Class, ruthlessness and a step too far

14st 10lb, zero units. I have taken the radical step of recruiting a cleaner. Since I was a fledgling booted off my parents’ perch 37 years ago, I have nearly always done my own housework, mainly because my rather obsessive-compulsive nature means that it is quicker than spending hours looking for the things that any cleaner would inevitably move in the course of tidying up. Or, God forbid, throw away. I employed a cleaner for a while when I moved into my current house in Northumberland, at the behest of the woman who initially shared the place with me. But the only things said cleaner really put her back into were going through the fridge and kitchen cupboards chucking things out, which drove me half mad; and doing the ironing, which is the only domestic chore I really rather enjoy. How else is one to fill the time while one’s mind is focused on the weekly Archers Omnibus?

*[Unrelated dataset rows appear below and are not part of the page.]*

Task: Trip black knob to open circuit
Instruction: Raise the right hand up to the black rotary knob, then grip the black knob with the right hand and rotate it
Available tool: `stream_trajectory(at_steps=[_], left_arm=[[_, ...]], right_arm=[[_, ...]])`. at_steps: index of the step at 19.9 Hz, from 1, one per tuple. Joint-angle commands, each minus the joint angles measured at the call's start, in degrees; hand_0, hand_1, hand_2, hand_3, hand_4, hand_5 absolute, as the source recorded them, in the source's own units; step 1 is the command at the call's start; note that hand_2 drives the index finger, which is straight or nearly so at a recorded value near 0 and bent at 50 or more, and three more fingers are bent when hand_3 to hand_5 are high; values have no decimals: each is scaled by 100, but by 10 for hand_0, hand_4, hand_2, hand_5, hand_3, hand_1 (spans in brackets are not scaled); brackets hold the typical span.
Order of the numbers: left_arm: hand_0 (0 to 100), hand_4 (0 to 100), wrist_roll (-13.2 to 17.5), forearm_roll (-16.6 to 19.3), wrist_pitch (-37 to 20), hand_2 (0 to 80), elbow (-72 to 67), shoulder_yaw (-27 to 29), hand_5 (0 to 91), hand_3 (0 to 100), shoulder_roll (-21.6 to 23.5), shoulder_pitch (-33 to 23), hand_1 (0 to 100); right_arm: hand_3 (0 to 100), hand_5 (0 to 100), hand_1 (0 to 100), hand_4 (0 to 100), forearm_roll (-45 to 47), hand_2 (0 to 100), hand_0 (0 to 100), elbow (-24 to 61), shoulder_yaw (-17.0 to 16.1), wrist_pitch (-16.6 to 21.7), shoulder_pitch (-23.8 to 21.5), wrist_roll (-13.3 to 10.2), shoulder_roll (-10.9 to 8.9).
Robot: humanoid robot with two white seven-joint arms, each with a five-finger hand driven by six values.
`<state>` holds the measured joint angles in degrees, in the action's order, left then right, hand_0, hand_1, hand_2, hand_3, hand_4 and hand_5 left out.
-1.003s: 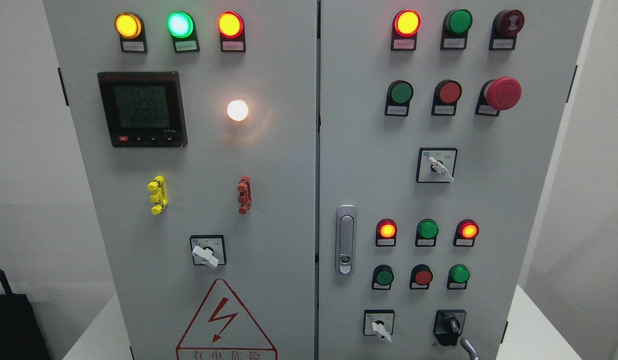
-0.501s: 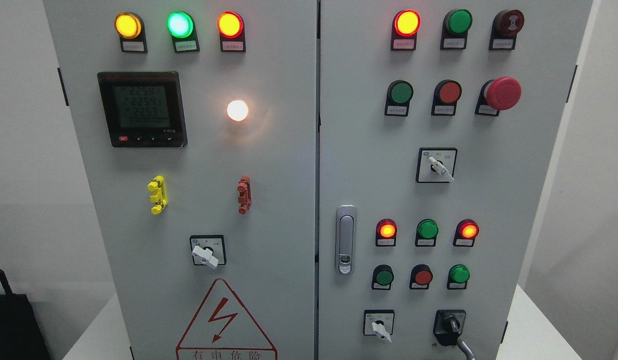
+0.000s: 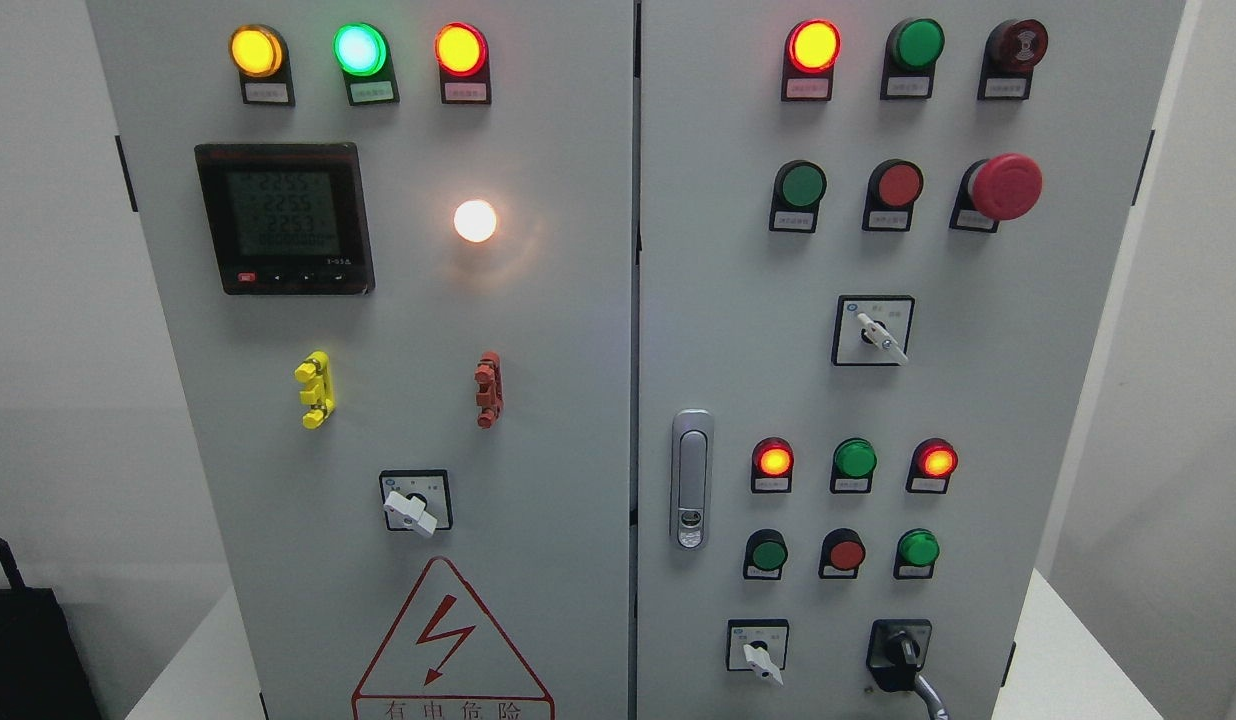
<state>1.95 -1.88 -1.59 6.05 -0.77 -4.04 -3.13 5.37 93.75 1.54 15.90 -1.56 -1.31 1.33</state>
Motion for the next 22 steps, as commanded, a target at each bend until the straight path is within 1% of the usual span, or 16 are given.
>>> stream_trajectory(at_steps=[1, 14, 17, 22], left_arm=[[120, 0, -1, -14, -8, 0, 1, 7, 0, 0, -9, 23, 389], [120, 0, -1, -14, -8, 0, 1, 7, 0, 0, -9, 23, 389], [120, 0, -1, -14, -8, 0, 1, 7, 0, 0, -9, 23, 389], [120, 0, -1, -14, -8, 0, 1, 7, 0, 0, -9, 23, 389]], right_arm=[[916, 960, 842, 940, 8, 0, 979, 135, 39, 53, 68, -19, -10], [917, 960, 843, 940, -1, 0, 979, 188, 162, 62, 68, -10, -2], [918, 960, 843, 940, -9, 0, 980, 188, 267, 71, 68, -10, -2], [918, 959, 843, 940, -18, 0, 980, 205, 276, 80, 77, 7, -2]])
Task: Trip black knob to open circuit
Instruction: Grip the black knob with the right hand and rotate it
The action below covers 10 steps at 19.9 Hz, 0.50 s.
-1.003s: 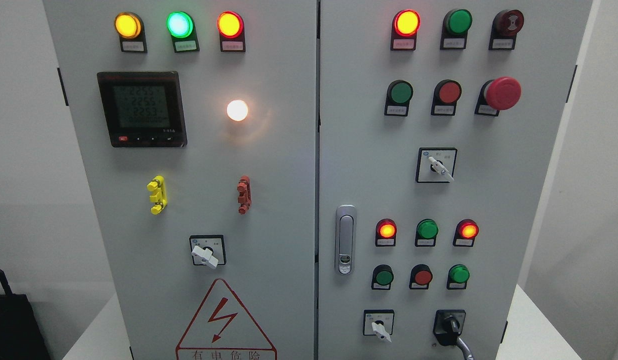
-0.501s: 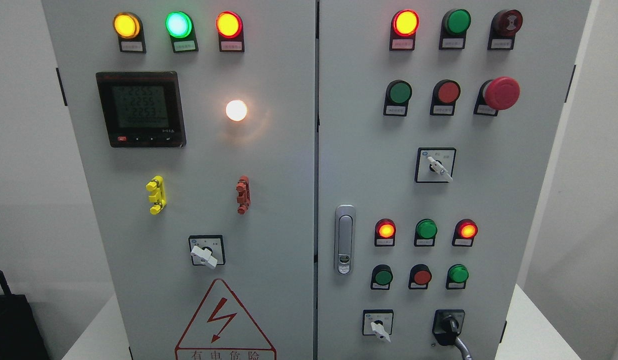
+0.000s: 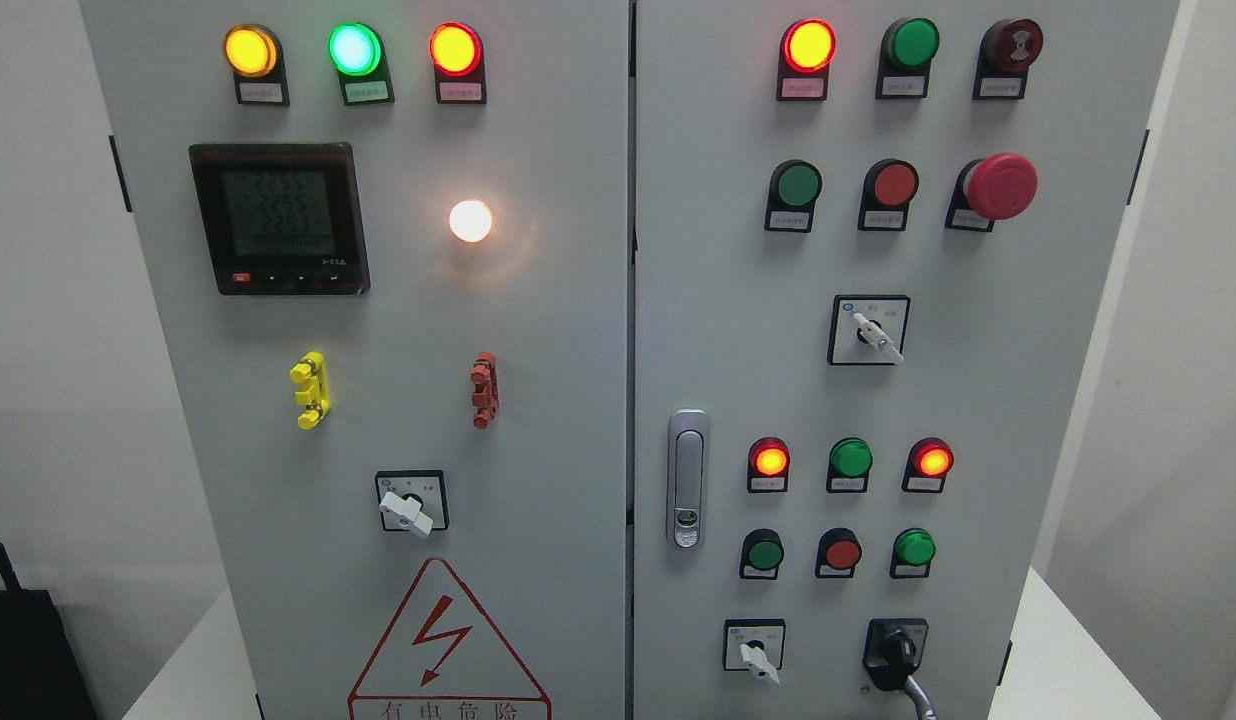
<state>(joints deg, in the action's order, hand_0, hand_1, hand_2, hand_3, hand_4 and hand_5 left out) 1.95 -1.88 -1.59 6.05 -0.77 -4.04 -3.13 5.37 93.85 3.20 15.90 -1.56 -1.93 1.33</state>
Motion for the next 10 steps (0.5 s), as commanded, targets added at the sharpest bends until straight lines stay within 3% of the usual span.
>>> stream_trajectory(at_steps=[1, 10], left_arm=[[120, 0, -1, -14, -8, 0, 1, 7, 0, 0, -9, 14, 389], [120, 0, -1, -14, -8, 0, 1, 7, 0, 0, -9, 23, 389]], right_arm=[[918, 959, 843, 940, -27, 0, 980, 204, 111, 88, 77, 70, -1], [920, 959, 843, 941, -36, 0, 981, 266, 190, 106, 95, 78, -1]])
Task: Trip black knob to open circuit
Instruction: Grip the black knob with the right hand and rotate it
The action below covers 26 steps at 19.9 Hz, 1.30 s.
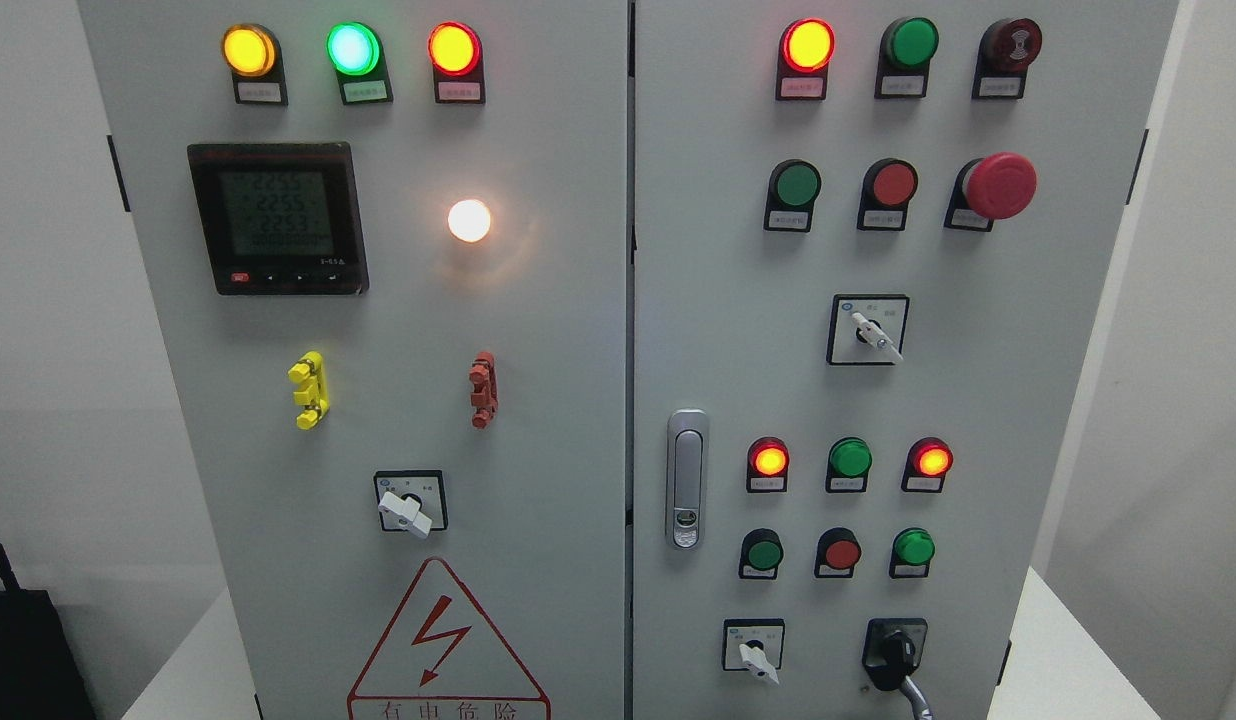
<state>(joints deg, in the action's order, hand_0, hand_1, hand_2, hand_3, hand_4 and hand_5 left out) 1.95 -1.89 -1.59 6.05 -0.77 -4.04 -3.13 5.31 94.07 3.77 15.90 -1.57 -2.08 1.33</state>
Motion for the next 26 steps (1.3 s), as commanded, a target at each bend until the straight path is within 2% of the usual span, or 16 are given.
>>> stream_trajectory(at_steps=[1, 26], left_arm=[[120, 0, -1, -14, -8, 0, 1, 7, 0, 0, -9, 23, 389], [120, 0, -1, -14, -8, 0, 1, 7, 0, 0, -9, 14, 389]], right_arm=[[920, 959, 843, 941, -39, 0, 981, 243, 133, 98, 95, 94, -1], [922, 959, 845, 942, -39, 0, 984, 358, 300, 98, 209, 93, 17]])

True, in my day, Cambridge colleges employed bedmakers who came around each day to do just that, but I don’t remember an awful lot of actual cleaning going on. My chief memory is of a Scottish lady called Margaret who would come to my rooms each morning, put her feet up and smoke my cigarettes while having a cruel laugh at such evident shortcomings as my continuing virginity.

Anyway, it’s a long time since I employed a cleaner. I could not face getting involved in anything as potentially demeaning to the recipient as creating a direct cash nexus, so I found (all right, Mrs H found) an agency and we signed them up. I have clearly swallowed enough BNP propaganda to assume that all domestic work these days was performed by East European immigrants, but in fact this outfit seems to specialize in PLU (People Like Us, do try to keep up) mothers who want to earn a bit of cash on the side and don’t much fancy the sex industry. The lady who turned up this morning was a nice, well-spoken dog- and cat-lover (which was handy) and she was joined for a while mid-morning by another lady in a smart black trouser suit who was distinctly more upmarket than I am (not that that is saying much). I naturally took her for some sort of supervisor, and was surprised to find her on her hands and knees shortly afterwards, energetically scrubbing my lavatory. And slightly ashamed too, if the truth be told. I don’t think I am cut out to be an employer of domestic staff.

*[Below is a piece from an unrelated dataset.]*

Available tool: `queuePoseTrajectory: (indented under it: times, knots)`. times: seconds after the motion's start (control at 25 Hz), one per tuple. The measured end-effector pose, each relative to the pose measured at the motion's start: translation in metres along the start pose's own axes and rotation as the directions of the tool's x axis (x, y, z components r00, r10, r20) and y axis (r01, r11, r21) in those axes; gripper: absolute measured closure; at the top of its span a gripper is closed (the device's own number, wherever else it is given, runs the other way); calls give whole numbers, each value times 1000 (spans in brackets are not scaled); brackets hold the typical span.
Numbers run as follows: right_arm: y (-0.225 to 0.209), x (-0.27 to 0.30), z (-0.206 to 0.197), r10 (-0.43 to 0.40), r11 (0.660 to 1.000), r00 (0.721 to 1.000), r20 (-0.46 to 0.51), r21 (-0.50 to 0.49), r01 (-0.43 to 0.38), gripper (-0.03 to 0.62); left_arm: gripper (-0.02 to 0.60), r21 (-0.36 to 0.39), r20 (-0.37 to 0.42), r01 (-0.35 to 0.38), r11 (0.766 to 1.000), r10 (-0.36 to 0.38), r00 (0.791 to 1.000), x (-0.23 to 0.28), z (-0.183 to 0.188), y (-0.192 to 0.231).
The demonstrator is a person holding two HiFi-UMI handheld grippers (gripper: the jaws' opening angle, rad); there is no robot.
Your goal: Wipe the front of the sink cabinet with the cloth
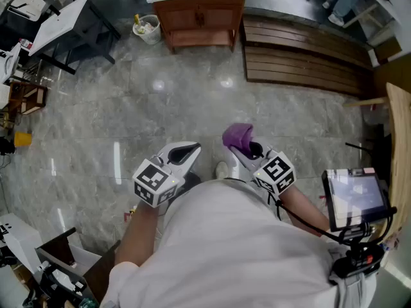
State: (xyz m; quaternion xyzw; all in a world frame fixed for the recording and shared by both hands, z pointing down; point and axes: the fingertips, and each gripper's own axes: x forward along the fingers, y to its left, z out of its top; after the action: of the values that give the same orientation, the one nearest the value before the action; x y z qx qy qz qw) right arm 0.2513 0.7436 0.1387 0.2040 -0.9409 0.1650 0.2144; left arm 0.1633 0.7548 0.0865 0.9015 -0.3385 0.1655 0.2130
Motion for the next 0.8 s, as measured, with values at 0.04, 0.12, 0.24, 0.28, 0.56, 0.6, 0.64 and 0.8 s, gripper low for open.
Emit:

In the late morning I went to sit outside to write some thank you cards while my study was being hoovered, and was gratified when a couple of young male inmates from the Scratters Academy arrived in the alley on the other side of the garden fence and noisily lit up fags; not by the fact of it, obviously, but by the way a single Jeeves-like cough from me led to them vanishing silently, as though they had never been. If only this could be a permanent rather than a temporary effect.

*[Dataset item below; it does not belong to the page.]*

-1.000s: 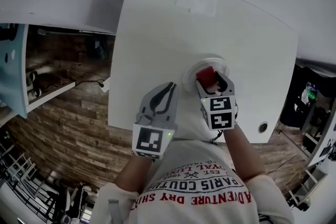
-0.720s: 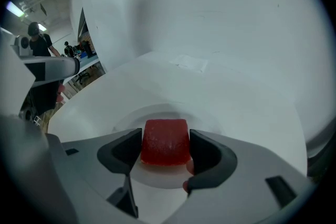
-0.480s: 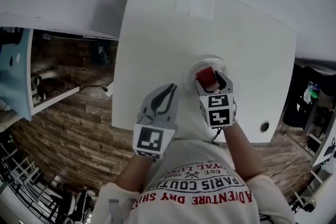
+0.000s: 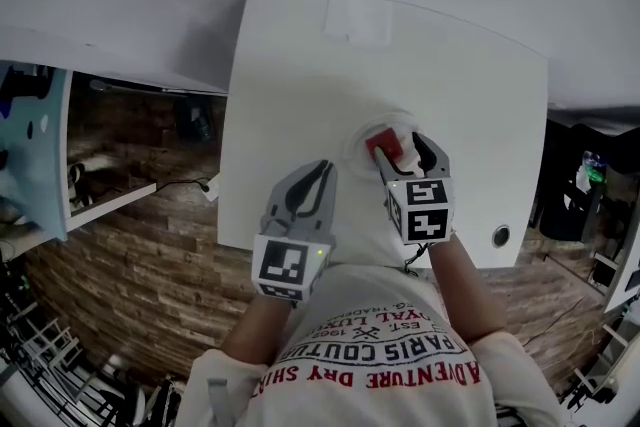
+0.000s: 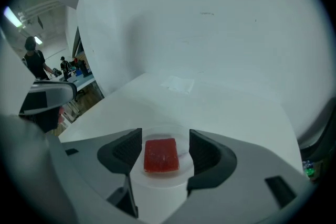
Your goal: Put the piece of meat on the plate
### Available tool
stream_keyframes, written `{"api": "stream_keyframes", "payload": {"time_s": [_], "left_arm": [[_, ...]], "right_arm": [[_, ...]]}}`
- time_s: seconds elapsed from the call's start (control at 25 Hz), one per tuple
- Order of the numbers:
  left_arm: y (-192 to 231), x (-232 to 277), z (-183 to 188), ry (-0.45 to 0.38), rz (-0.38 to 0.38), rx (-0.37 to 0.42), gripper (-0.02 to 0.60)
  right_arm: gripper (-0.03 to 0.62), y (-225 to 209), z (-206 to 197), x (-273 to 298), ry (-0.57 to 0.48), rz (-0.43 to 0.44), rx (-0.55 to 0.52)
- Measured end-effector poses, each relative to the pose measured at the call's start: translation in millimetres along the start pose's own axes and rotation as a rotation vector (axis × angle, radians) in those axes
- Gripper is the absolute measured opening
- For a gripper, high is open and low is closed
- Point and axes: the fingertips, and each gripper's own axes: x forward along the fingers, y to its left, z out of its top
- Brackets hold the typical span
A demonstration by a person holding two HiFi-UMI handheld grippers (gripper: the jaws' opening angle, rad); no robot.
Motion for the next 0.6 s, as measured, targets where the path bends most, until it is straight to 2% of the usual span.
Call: {"api": "stream_keyframes", "payload": {"time_s": [0.16, 0.24, 0.32, 0.48, 0.6], "left_arm": [[-7, -7, 20, -0.039, 0.004, 0.028, 0.023], [-12, -10, 36, -0.070, 0.000, 0.050, 0.023], [-17, -14, 50, -0.098, -0.005, 0.071, 0.023], [-27, -18, 80, -0.158, -0.017, 0.122, 0.023], [-36, -22, 104, -0.209, -0.028, 0.156, 0.023]], "right_arm": [[0.272, -8, 25, -30, -0.096, -0.028, 0.049], [0.146, -22, 41, -54, -0.176, -0.089, 0.104], [0.063, -36, 56, -78, -0.258, -0.141, 0.156], [0.027, -49, 80, -113, -0.374, -0.162, 0.194], [0.014, -49, 91, -134, -0.436, -0.140, 0.178]]}}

I could not think of a nicer way of passing St George’s Day than walking along the banks of the River Dee to Eccleston in the warm afternoon sunshine. As I admired the picturesque village my eye was caught by an old ruin behind the church, which proved to be a fragment of the previous building. This had been demolished in 1900, according to an almost illegible plaque by the gravelled plot where they had re-interred all the members of the Grosvenor family previously buried in its vault between 1599 and 1894. I wonder whether this rather ruthless approach to history (and, perhaps, to other things) is the key to the family’s success in holding onto and increasing their vast wealth? There were hints of it, too, in the modernistic tombstones favoured by some latter-day members of the family. One Duke of Westminster who died in the 1960s was commemorated by what looked like a long, black sword driven into the ground, with a vertical inscription down its blade. More than likely this was the same forward thinker who had the nearby family seat of Eaton Hall demolished and replaced by a more manageable modern house; a place allegedly so reminiscent of an airport terminal that the present Duke’s friend Johnny Hesketh presented him with a BA flag to fly over it, at least according to his most entertaining obituary in the Telegraph last year.


Drawn to ducal seats: not Alnwick, must be Eccleston

This evening Mrs H took me out to I thought was going to be a minor Cheshire stately home with the unlikely name of Cabbage Hall, but which proved to be just a pub. This was the venue for the pre-season Drinks Party of the Cheshire Polo Club. I am not sure I was a great social success, to put it mildly. Mrs H took me home after I was overheard in conversation with a building contractor friend of hers who claimed to have detected some similarities between my character and that of Josef Fritzl. I retaliated by saying that I could see little point in asking him to come around and excavate a cellar at this stage, given that the baby we are expecting is a boy, but that he should definitely watch this space. I think I might have gone one step too far.